Description
Delicious and easy-to-make Honey Garlic Salmon Bites, featuring tender salmon cubes cooked to golden perfection and coated in a flavorful honey garlic sauce. This quick skillet recipe is perfect for a nutritious weeknight dinner or appetizer, combining sweet, savory, and tangy flavors with a hint of spice.
Ingredients
Scale
Salmon Bites
- 1 lb (450 g) fresh salmon, skin removed, cut into bite-sized cubes
- 1 tablespoon olive oil
- Salt and pepper, to taste
Honey Garlic Sauce
- 1/4 cup (60 ml) honey
- 3 cloves garlic, minced
- 2 tablespoons soy sauce (or tamari for gluten-free)
- 1 tablespoon lemon juice
- 1 teaspoon rice vinegar (optional)
- 1/2 teaspoon grated fresh ginger (optional)
- 1/4 teaspoon red pepper flakes (optional)
Garnish
- Fresh parsley, chopped
- Sesame seeds
Instructions
- Prepare the Salmon Bites: Cut the salmon into bite-sized cubes and season with salt and pepper to taste, ensuring the pieces are evenly sized for uniform cooking.

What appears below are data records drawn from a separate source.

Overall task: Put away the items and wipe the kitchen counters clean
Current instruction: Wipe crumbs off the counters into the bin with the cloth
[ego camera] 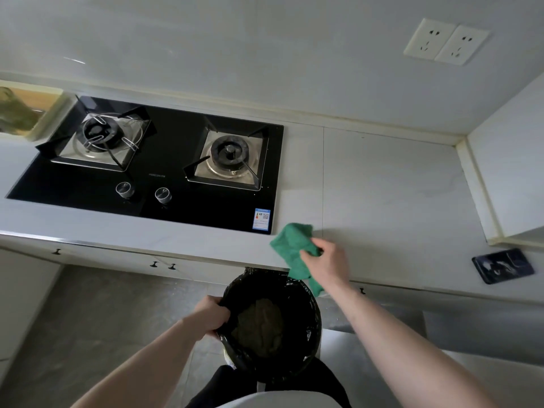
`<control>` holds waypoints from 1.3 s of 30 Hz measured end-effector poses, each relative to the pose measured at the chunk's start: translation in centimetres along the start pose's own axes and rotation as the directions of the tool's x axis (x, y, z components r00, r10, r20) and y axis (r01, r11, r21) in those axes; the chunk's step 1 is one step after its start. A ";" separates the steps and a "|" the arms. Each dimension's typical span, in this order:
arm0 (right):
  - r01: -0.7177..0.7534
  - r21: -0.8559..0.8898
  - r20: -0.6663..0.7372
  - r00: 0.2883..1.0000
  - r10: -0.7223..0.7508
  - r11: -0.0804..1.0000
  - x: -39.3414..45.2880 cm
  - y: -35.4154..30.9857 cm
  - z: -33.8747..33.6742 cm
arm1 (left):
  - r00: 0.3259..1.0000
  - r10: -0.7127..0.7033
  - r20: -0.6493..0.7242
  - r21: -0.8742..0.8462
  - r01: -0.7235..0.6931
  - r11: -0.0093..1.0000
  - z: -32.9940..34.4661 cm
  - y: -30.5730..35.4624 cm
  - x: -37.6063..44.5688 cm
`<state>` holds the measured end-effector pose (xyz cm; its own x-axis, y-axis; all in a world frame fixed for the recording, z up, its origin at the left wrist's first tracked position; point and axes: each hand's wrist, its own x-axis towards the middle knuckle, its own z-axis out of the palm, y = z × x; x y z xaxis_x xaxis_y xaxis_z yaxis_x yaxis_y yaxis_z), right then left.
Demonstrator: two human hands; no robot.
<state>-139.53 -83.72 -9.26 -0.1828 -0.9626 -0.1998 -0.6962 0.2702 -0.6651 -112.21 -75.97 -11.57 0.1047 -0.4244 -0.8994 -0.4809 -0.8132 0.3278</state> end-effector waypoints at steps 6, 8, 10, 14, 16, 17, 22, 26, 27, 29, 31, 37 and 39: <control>0.002 -0.117 -0.191 0.981 -0.024 0.993 4.3 2.7 -3.8 | 1.000 -0.007 -0.001 0.009 0.007 1.000 -0.1 0.7 -0.1; 0.065 -0.231 -0.037 0.996 -0.076 0.971 4.1 3.6 -2.6 | 1.000 -0.012 -0.002 0.009 0.012 1.000 0.1 1.0 -0.1; 0.171 -0.329 0.148 0.981 -0.128 0.929 2.8 3.6 -1.1 | 1.000 -0.023 -0.011 0.003 0.023 1.000 0.6 1.2 -0.2; 0.385 -0.269 0.416 0.873 -0.254 0.883 0.8 1.4 0.3 | 0.997 -0.056 -0.047 -0.023 0.055 0.998 1.6 1.0 0.0; 0.417 -0.200 0.464 0.837 -0.289 0.886 1.3 0.6 0.0 | 0.995 -0.069 -0.066 -0.040 0.067 0.997 2.2 0.8 0.2; 0.402 -0.166 0.436 0.849 -0.298 0.901 2.0 0.4 -0.6 | 0.994 -0.073 -0.075 -0.050 0.070 0.996 2.6 0.7 0.5; 0.276 -0.078 0.118 0.957 -0.266 0.958 8.4 2.2 -6.0 | 0.986 -0.106 -0.130 -0.104 0.093 0.990 4.3 -0.1 1.2; 0.132 -0.182 -0.068 0.987 -0.147 0.974 13.8 6.5 -11.1 | 0.977 -0.130 -0.172 -0.132 0.108 0.985 5.1 -0.2 1.2; 0.084 -0.216 -0.100 0.989 -0.107 0.973 15.0 7.7 -12.2 | 0.975 -0.134 -0.177 -0.132 0.112 0.985 5.4 -0.1 1.2; -0.002 -0.275 -0.116 0.993 -0.031 0.961 16.9 10.1 -14.1 | 0.974 -0.134 -0.184 -0.127 0.112 0.986 6.0 0.3 0.9; -0.050 -0.332 -0.069 0.997 0.028 0.942 17.7 11.9 -14.6 | 0.970 -0.138 -0.199 -0.124 0.115 0.986 6.5 0.5 0.6; 0.033 -0.462 0.026 0.999 -0.024 0.886 16.3 11.8 -11.3 | 0.962 -0.157 -0.222 -0.148 0.126 0.981 7.2 0.8 0.4; 0.088 -0.420 0.053 0.996 -0.072 0.903 16.3 9.8 -9.8 | 0.962 -0.158 -0.221 -0.157 0.125 0.980 7.4 1.3 0.0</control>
<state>-156.13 -96.92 -12.03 -0.0950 -0.9774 -0.1887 -0.9364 0.1521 -0.3163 -119.27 -74.05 -13.29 0.3693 -0.3678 -0.8534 -0.3216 -0.9122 0.2539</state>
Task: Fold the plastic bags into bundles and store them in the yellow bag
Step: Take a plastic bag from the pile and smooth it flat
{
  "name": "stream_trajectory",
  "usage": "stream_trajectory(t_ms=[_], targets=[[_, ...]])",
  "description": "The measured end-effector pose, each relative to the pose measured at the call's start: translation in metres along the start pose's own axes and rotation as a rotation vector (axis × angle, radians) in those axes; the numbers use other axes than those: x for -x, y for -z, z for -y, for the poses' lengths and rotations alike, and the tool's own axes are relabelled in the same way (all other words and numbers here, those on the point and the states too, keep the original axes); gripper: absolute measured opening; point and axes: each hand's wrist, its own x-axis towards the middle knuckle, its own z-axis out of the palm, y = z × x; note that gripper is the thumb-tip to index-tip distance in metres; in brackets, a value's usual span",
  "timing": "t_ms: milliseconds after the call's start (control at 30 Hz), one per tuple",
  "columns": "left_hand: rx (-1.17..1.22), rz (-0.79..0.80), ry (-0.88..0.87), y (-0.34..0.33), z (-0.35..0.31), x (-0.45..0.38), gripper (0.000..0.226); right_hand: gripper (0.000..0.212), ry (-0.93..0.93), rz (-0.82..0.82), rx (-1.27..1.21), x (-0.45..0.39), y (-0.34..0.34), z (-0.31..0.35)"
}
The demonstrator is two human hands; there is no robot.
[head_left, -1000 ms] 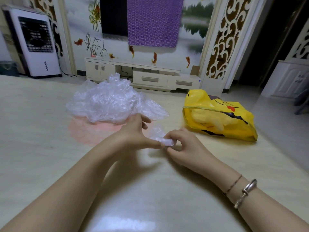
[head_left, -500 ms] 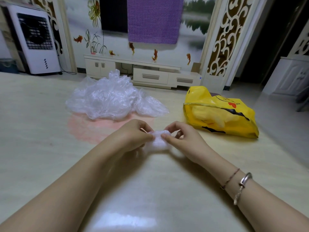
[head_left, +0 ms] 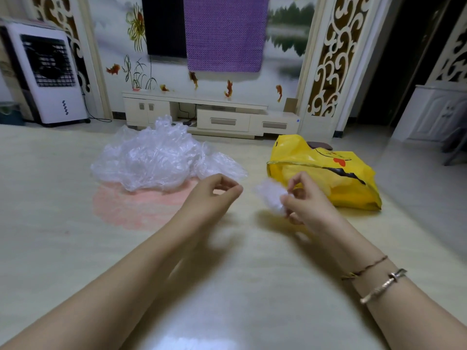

- Heat the Skillet: Place a large skillet over medium-high heat and add 1 tablespoon of olive oil, allowing it to heat until shimmering but not smoking.
- Cook the Salmon: Add the salmon cubes to the skillet and cook each side for 2-3 minutes, or until they turn golden brown and are cooked through. Remove the salmon from the skillet and set aside, keeping warm.
- Prepare the Honey Garlic Sauce: Reduce the skillet heat to medium and add honey, minced garlic, soy sauce, lemon juice, rice vinegar, grated fresh ginger, and red pepper flakes if using. Stir the ingredients together.
- Simmer the Sauce: Let the sauce simmer for 2-3 minutes, stirring occasionally, until it thickens slightly and the flavors meld beautifully.
- Combine Salmon and Sauce: Return the cooked salmon bites to the skillet and toss gently to coat them thoroughly with the honey garlic sauce.
- Glaze the Salmon: Cook for an additional 1-2 minutes, allowing the salmon to become fully glazed with the sauce and heated through.
- Garnish and Serve: Remove from heat, sprinkle chopped fresh parsley and sesame seeds over the top for a fresh and nutty finish, and serve immediately for best flavor and texture.
Notes
- To ensure even cooking, cut the salmon into uniform cubes.
- For a gluten-free version, use tamari instead of soy sauce.
- Adjust the amount of red pepper flakes to your preferred spice level or omit them altogether.
- Fresh parsley and sesame seeds add a nice texture and visual appeal but can be omitted if unavailable.
- Serve with steamed rice or a simple salad for a complete meal.